Motion sur le projet de nouveaux programmes de français pour le Collège

Le Bureau de l’APLettres réprouve intégralement le projet de nouveaux programmes de français de collège élaboré par le Conseil Supérieur des Programmes et soumis à une consultation qui, en raison des délais et des procédures, a toutes chances d’être purement formelle comme les consultations précédentes.

Il constate que les orientations de ces programmes sont en rupture complète avec les programmes de 2008 actuellement en vigueur, que l’APLettres avait approuvés, et qu’ils renouent, en les aggravant, avec les orientations délétères des programmes antérieurs. Ainsi, par une régression significative, voit-on réapparaître la « séquence d’enseignement », fourre-tout disparate où, sous prétexte de diversité, toutes les activités sont atomisées, ce qui est le meilleur moyen de perdre les élèves les moins doués et revient à dire qu’on renonce à leur proposer un apprentissage méthodique, concentré de façon suivie sur un objet. Dans cet émiettement, une conséquence essentielle est que l’étude systématique de la langue disparaît, alors que la maîtrise de la langue est la condition indispensable à la réussite scolaire et que les lacunes des élèves, suite à la proscription officielle de l’enseignement de la grammaire ces dernières décennies, sont reconnues de tous.

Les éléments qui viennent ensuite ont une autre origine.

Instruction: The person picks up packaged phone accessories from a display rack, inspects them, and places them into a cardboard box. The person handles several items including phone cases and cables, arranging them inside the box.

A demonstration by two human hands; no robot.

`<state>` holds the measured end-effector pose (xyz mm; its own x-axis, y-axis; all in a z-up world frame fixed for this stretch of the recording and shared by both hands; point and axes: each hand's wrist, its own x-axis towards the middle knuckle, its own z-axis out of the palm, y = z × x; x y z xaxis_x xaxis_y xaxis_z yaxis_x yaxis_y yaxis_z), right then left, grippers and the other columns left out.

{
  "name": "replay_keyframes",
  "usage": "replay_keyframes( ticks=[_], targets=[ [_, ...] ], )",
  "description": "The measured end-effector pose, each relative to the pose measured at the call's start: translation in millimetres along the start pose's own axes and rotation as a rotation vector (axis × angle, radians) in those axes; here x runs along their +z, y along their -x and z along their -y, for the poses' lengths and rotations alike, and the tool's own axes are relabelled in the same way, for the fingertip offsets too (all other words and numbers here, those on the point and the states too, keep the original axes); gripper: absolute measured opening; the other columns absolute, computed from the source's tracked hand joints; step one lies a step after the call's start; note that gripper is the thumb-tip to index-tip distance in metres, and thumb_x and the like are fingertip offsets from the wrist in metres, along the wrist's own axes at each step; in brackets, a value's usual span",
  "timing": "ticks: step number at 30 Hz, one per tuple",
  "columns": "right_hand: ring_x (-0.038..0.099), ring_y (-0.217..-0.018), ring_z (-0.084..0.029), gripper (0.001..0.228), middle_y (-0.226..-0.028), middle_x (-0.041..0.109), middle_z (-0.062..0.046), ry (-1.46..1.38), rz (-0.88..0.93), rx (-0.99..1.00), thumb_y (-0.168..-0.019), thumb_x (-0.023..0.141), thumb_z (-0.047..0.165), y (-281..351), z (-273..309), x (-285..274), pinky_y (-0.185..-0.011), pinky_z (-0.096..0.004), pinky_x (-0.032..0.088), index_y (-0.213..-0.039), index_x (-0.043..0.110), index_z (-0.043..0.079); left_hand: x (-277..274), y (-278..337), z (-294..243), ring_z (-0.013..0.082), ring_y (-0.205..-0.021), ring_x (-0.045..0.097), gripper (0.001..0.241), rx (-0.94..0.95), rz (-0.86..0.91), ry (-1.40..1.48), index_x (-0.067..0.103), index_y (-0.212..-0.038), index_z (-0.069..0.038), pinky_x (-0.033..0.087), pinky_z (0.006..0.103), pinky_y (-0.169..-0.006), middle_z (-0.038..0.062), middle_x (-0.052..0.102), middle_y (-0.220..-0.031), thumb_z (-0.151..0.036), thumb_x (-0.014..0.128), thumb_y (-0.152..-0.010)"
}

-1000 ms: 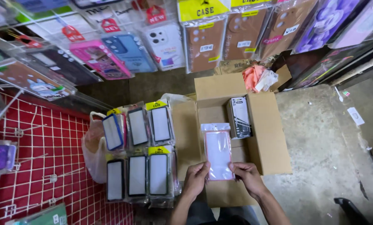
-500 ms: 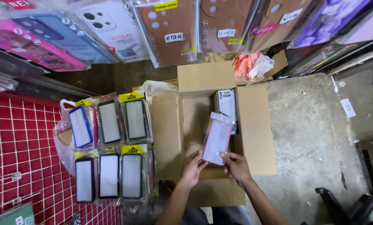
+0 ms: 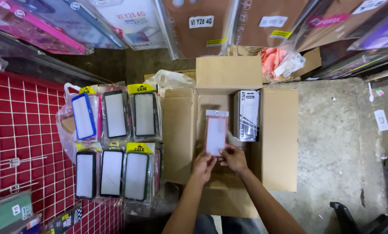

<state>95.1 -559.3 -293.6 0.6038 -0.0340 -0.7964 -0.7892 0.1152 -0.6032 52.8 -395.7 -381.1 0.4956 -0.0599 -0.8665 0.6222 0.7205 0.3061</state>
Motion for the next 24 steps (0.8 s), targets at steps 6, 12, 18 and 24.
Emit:
replay_keyframes(
  ticks=[6,12,18,24],
  targets=[
    [0.072,-0.076,-0.016,0.040,-0.098,0.076,-0.011,-0.081,0.013,-0.025,-0.092,0.071,0.007,-74.6,-22.6,9.7,-0.064,-0.029,0.063,-0.131,0.066,0.001,-6.3,-62.5,11.0,0.0184,-0.098,0.069,0.015,0.056,0.139,0.130,0.067,-0.113,-0.007,0.060,0.0295,-0.081,0.007,0.072,-0.106,-0.008,0.062,-0.099],
    [0.070,-0.077,-0.016,0.045,-0.098,0.075,-0.010,-0.145,0.007,0.107,-0.093,0.069,0.003,-105.8,-0.1,32.5,-0.064,-0.027,0.059,-0.137,0.060,0.007,34.1,-64.7,-8.2,0.0195,-0.095,0.066,0.031,0.098,-0.153,0.366,0.066,-0.118,-0.006,0.057,0.0324,-0.089,0.008,0.074,-0.108,-0.026,0.046,-0.105],
    [0.069,-0.079,-0.020,0.036,-0.097,0.074,-0.009,-0.210,0.017,0.106,-0.091,0.060,-0.005,-167.0,-28.7,31.3,-0.066,-0.032,0.057,-0.126,0.067,0.003,15.8,-112.3,14.8,0.0241,-0.105,0.066,0.022,0.132,-0.080,0.415,0.064,-0.117,-0.007,0.053,0.0406,-0.101,0.009,0.071,-0.109,-0.018,0.056,-0.099],
    [0.073,-0.099,-0.025,0.032,-0.101,0.071,-0.007,-0.630,0.122,0.120,-0.096,0.052,0.007,-185.6,-37.5,34.3,-0.083,-0.038,0.060,-0.127,0.056,0.006,43.8,-71.3,-7.0,0.0214,-0.123,0.061,0.039,0.045,-0.090,0.341,0.066,-0.128,-0.010,0.044,0.0376,-0.111,0.004,0.069,-0.131,-0.032,0.058,-0.096]
  ],
)
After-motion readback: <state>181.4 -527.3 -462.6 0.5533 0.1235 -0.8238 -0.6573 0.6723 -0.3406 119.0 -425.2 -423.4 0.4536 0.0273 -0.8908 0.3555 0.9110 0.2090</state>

Le Bureau de l’APLettres constate également que ces projets de nouveaux programmes sont étroitement déterminés par la structure du « Socle commun de connaissances et de compétences » qu’elle a condamné il y a quelques mois, en accord avec un grand nombre d’association de professeurs spécialistes. De même, elle condamne les conséquences qui en découlent dans ces programmes : une large évacuation des contenus au profit de simples savoirs faire ou, pire, de « savoirs être », parfois proches de l’endoctrinement et du formatage de l’individu et qui transparaissent dans les thèmes bien-pensants organisant le choix et l’étude des textes à partir de la 5e (« Vivre en société, participer à la société », « La ville, lieu de tous les possibles ? » etc.). C’est ainsi que pour la 6e, désormais rattachée au Cours moyen à l’intérieur du cycle 3, elle dénonce la disparition à peu près complète de toute référence à des œuvres, textes ou courants littéraires, tandis que pour les autres classes seuls des genres sont indiqués de façon vague, sans le moindre exemple de titre d’œuvres ou de noms d’auteurs. Un tel laisser faire, habillé d’un verbiage jargonneux, mais cohérent avec les orientations politique du projet de réforme du collège, ne pourra que favoriser les disparités et les inégalités dans l’enseignement du français entre les établissements et les classes au sein d’un même établissement.

L’APLettres réprouve tout particulièrement le principe de classement en thèmes (« Le voyage et l’aventure », « Dire l’amour », « Se raconter, se représenter ») qui est censé commander le choix des textes et des œuvres. Ce classement artificiel, proche de celui qui était en usage dans les années 1970 pour les filières qu’on estimait incapables de curiosité littéraire, n’est aucunement de nature à faire des élèves de véritables lecteurs, puisqu’il enserre les œuvres dans une perspective prédéterminée et limitée, alors que les élèves pourraient réagir devant elles sous les points de vue les plus divers. L’APLettres rappelle que ce qui fait l’intérêt des grandes œuvres est précisément le fait qu’elles sont susceptibles d’approches diverses. Elle considère, conformément à une tradition humaniste séculaire, que le choix des œuvres et textes étudiés dans chaque niveau de classe doit être déterminé à la fois par leur richesse humaine, leur accessibilité aux élèves, le souci de préserver une certaine diversité et, tout au moins dans les niveaux supérieurs, par leur succession chronologique.

Dans le choix de ces approches préconçues, l’APLettres dénonce également une intrusion prématurée de l’abstraction et de la réflexivité (« Caractéristiques et spécificités des genres littéraires » en cycle 3, « Se chercher, se construire » pour le cycle 4) largement inaccessible aux élèves dans les niveaux concernés et aux antipodes du plaisir de la découverte des œuvres même. C’est là tout le contraire d’une pédagogie qui viserait à assurer pour des esprits en formation l’accès progressif à l’abstraction. C’est à la fois le plus sûr moyen de dégoûter la plupart des élèves du français et de la lecture, d’assurer l’échec de ceux qui sont les moins doués ou les moins aidés par leur milieu et de produire chez tous soit l’angoisse soit le découragement en affichant des ambitions démesurées qui de toute façon pourront rarement être atteintes.

Le Bureau de l’APLettres dénonce donc un projet de programme réactionnaire, qui à de multiples égards organise l’échec scolaire, le formatage des esprits et l’aggravation des inégalités sociales.